The advantages of inland ports are numerous. Ideal inland ports have efficient access to logistics services, transportation systems, and consumer markets; and may be in close proximity to a "traditional" port. Furthermore, the best locations also support large, flexible buildings and have extensive parking for containers and trailers, as well as easy access to mature transportation infrastructures.
Alternatives for the transport of oil/gas products are limited to pipeline, rail, and truck. Pipeline is, by far, the low-cost alternative, but offers little flexibility as to where the product goes (it flows from point A to point B). Trucking is the most flexible, yet very expensive. Rail can offer both flexibility and competitive costs.
So, more and more, oil products are moving via rail today, and these volumes are growing rapidly. However, oil must be transloaded from truck to rail at strategic intermodal centers, like the Port of North Dakota (see below).

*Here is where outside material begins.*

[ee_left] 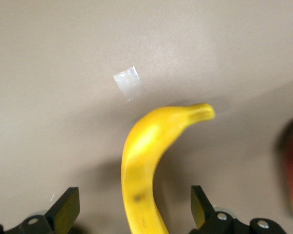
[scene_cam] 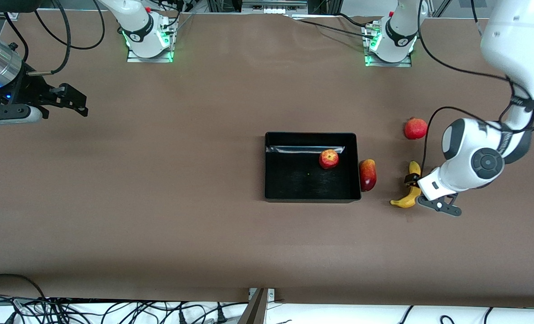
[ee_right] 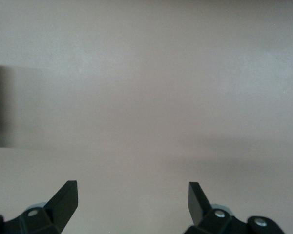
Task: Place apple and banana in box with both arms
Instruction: 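Lower the left gripper onto the yellow banana and grasp it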
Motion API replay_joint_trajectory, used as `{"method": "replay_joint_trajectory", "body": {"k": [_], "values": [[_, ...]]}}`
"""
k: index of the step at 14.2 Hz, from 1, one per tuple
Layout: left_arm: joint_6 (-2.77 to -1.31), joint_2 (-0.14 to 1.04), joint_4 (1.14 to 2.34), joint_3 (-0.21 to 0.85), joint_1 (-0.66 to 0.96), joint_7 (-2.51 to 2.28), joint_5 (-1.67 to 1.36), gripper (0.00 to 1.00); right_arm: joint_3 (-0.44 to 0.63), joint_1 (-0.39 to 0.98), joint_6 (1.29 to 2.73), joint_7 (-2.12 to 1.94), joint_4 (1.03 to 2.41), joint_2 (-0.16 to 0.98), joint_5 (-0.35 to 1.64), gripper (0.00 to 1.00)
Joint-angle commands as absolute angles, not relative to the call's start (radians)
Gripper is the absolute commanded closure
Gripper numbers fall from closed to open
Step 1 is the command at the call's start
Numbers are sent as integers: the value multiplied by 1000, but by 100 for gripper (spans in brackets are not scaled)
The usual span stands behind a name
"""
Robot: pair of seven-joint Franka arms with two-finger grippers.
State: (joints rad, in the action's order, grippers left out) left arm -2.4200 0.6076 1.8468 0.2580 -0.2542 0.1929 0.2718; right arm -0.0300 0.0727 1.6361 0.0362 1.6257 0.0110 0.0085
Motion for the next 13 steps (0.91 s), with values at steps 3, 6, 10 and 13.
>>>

Important elements of a successful inland port/intermodal project include:
- Access to regional market commodities;
- Access to a railroad mainline or shortline connecting to a mainline;
- Physical ability/permission to spur off of the mainline with loop tracks;
- Good Interstate or 4-lane highway connections;
- Transloading equipment/infrastructure; and
- Fully improved industrial sites.
The United States has become a major buyer of manufactured goods from around the globe. Consequently, our domestic manufacturing base is declining and imports are increasing. Even with this shift, industrial real estate demand continues to expand at a rate of six to ten percent annually. This expansion is being driven by the real estate needs of importing companies, which must find strategic locations that can support the many functions of the new distribution patterns required for foreign-made goods.

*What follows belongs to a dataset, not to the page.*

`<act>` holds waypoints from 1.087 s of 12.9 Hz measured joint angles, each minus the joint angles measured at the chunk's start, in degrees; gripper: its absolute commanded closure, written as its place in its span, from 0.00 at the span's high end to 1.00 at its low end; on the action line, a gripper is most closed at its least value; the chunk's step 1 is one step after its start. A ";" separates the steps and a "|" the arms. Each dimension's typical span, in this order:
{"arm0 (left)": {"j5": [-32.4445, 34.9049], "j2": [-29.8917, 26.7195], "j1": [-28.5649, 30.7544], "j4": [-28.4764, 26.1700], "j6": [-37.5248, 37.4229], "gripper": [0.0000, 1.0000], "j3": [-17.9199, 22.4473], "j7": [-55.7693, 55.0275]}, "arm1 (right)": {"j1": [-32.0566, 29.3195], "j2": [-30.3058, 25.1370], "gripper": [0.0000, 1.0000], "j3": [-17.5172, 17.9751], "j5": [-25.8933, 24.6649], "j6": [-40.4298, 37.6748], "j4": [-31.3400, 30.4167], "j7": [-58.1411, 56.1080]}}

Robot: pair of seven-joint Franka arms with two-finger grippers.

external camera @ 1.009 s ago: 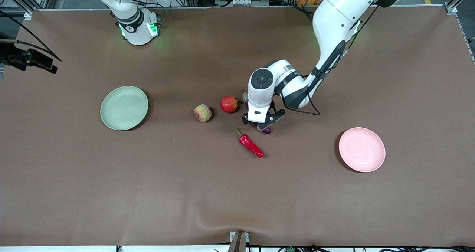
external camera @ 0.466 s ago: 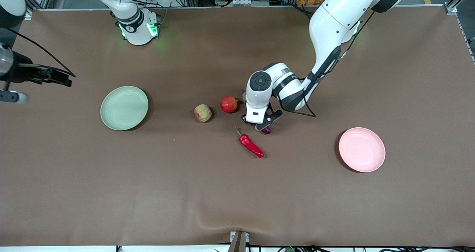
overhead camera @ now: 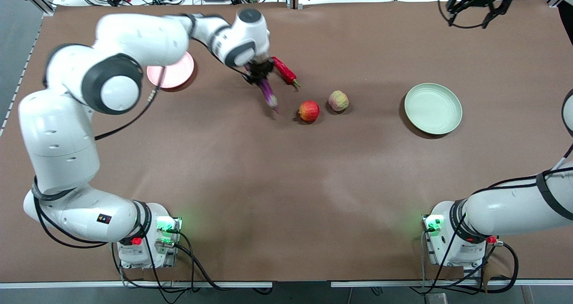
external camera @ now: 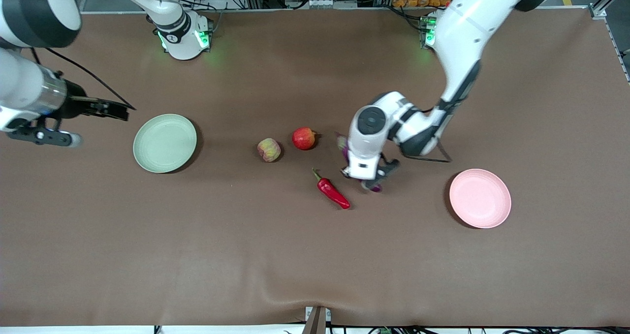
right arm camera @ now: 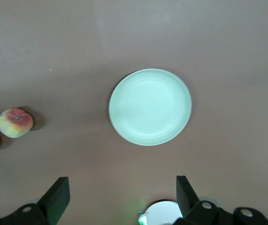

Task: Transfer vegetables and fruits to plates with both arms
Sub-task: 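Carry the eggplant to the pink plate while the right gripper reaches the peach, then lower the eggplant onto the pink plate while the right gripper grasps the peach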

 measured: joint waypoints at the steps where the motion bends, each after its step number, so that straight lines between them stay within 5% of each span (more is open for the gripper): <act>1: 0.00 -1.74 2.50 -0.04 -1.98 0.00 -0.05 3.43 | 0.50 1.05 1.00 0.01 2.05 0.04 -0.01 2.16; 5: 0.01 -4.20 12.90 -0.64 -6.87 0.00 0.02 22.19 | 4.22 7.10 1.00 0.08 9.18 3.69 -0.04 11.64; 14: 0.01 -3.29 33.35 -3.65 -8.01 0.00 0.14 60.09 | 22.77 23.39 1.00 0.44 11.87 25.05 -0.27 35.98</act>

Inland ports can help to alleviate shipping issues. Mexican ports are facing growth of trade between Mexico and Asia, security concerns, and inefficiencies (e.g., custom broker influence on port selection). All-water service via the Panama Canal into Houston cannot match the transit time and service frequency offered over LA/Long Beach, although recent port delays of over a week in some cases at LA/Long Beach are making all-water service options more attractive. All-water service is more suitable for lower-value less time-sensitive goods rather than higher-value perishable products (e.g., refrigerated cargo, electronics, and seasonal consumer products).
For shippers, other challenges include efficient inland connections, both rail and highway for the shipment of international-containerized cargo. The selection of inland transportation mode is part of the supply chain decision process for shippers. In general, rail deliveries are considered to be a lower cost inland mode than trucking, but other factors (e.g. transit time and inventory stock requirements) drive the decision process. The highest cost portion of an international supply chain is the trucking to the final destination, or so-called “last-mile” transportation.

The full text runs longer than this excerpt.